There are rumors that this is exactly what's going to happen.


Getting rid of the home button would be very interesting/nice, since it is one of the last things that keep the iPad from being truly orientation-agnostic. (The rest being the power switch, speaker and the headphone jack, but these don’t matter that much.)


You apparently don't use Netflix, MLB, NPR, YouTube, etc, etc. :)

I find myself looking for the speaker and volume switches a lot.


On 4.3, this would be a four finger swipe up to reveal the multitasking bar and a swipe from left to right on the bar to reveal the sound controls in any device orientation.
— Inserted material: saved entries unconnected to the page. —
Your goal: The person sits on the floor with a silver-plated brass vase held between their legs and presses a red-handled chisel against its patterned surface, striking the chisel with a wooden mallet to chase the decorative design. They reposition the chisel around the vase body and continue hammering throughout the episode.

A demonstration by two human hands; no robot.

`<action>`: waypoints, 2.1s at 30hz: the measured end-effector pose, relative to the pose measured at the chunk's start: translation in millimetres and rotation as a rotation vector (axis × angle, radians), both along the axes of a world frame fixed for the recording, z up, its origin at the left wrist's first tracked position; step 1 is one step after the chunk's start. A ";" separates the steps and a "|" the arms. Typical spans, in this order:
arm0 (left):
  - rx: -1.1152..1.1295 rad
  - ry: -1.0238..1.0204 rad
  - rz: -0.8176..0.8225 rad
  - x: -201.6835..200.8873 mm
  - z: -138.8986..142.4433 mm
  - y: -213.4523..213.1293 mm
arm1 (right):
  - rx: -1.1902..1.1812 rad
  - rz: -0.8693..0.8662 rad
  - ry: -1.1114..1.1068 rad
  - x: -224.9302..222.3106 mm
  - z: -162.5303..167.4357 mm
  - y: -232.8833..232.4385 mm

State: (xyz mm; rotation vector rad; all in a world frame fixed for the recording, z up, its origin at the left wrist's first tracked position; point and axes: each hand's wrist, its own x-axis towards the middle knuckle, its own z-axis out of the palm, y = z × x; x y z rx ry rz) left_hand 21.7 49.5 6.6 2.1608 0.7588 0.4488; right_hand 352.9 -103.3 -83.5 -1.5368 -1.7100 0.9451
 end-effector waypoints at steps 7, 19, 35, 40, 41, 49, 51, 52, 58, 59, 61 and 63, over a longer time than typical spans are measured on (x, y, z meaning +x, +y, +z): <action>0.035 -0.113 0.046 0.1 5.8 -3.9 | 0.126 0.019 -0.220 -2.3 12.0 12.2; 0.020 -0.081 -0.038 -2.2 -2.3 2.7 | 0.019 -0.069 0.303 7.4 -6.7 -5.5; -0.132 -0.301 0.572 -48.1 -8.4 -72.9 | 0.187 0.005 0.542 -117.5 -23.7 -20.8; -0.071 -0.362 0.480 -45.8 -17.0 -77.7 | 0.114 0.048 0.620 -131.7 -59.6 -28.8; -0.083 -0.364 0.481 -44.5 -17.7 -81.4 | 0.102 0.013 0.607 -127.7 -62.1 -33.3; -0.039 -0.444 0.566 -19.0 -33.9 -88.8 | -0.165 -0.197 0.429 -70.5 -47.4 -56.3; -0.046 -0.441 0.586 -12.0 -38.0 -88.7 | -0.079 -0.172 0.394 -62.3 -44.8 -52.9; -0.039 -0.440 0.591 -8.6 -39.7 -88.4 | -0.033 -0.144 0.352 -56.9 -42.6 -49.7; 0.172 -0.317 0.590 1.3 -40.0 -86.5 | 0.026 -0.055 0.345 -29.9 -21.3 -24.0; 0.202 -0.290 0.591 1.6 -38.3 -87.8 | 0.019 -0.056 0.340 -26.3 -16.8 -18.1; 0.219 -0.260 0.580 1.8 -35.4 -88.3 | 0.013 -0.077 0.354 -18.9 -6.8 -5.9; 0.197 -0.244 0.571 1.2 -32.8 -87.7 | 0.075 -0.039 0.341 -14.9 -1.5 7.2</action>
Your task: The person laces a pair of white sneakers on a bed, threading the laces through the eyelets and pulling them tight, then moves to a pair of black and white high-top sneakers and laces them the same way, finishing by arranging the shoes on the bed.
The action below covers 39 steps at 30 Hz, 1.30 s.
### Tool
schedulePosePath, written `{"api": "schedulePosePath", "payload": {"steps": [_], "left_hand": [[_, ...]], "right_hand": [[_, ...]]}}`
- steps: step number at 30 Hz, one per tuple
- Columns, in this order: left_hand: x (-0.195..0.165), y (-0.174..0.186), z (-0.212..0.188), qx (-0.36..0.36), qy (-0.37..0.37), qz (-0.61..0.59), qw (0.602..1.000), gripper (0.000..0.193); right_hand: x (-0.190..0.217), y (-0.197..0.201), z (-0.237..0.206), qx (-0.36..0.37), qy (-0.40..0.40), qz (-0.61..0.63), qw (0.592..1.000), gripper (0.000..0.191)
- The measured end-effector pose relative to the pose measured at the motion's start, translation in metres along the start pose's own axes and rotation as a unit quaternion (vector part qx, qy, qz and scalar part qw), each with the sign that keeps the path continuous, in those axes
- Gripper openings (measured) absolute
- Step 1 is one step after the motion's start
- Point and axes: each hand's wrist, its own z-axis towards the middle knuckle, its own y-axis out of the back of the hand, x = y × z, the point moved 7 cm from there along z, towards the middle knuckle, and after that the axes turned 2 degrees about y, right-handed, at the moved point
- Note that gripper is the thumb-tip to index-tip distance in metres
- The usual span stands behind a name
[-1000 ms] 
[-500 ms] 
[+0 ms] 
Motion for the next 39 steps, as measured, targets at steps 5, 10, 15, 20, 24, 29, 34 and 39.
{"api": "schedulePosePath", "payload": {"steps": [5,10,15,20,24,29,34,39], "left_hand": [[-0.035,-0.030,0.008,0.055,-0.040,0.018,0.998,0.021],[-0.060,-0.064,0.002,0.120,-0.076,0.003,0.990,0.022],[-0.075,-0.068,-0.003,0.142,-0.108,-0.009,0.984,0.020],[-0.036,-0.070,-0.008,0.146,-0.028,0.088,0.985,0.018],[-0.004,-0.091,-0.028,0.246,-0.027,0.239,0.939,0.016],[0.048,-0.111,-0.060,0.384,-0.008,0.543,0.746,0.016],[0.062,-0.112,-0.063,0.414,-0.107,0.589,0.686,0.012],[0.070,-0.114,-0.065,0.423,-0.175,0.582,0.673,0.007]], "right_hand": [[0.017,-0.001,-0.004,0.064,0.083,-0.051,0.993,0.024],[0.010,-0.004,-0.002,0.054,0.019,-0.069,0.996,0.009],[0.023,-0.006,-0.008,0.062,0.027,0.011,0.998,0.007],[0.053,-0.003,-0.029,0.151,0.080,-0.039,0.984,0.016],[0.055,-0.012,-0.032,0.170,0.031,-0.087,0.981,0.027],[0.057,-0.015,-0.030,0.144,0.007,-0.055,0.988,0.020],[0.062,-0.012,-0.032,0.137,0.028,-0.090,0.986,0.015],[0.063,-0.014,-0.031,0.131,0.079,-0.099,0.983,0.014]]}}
Works pretty smooth, i'm running it now.


I meant that they don’t work against the orientation neutrality that much and can be left there.


And, if rumors are true, the camera(s).

I would like to see an iPad with 8 cameras (four corners, middle of four edges) that produce eD, but I doubt it is economically feasible to make one.


Why are new gestures news-worthy(HN)?


Because it is an interesting UI/X innovation? And as the other poster said there's quite a few apple users on HN who would appreciate the info (I know I did)


Even if you're non-Apple users interested in UI/UX, the news will be of interest because in this field most everybody ends up copying Apple. flamesuit on


You can take off the flamesuite.

* WebOS, imho, has the much better UI than apple now * And 2nd, it's, imho, desired if Google, apple, RIM, Microsoft, Nokia and HPalm copy from each other.


Palm, Blackberry and Google already went with no buttons so Apple is the one lagging behind here.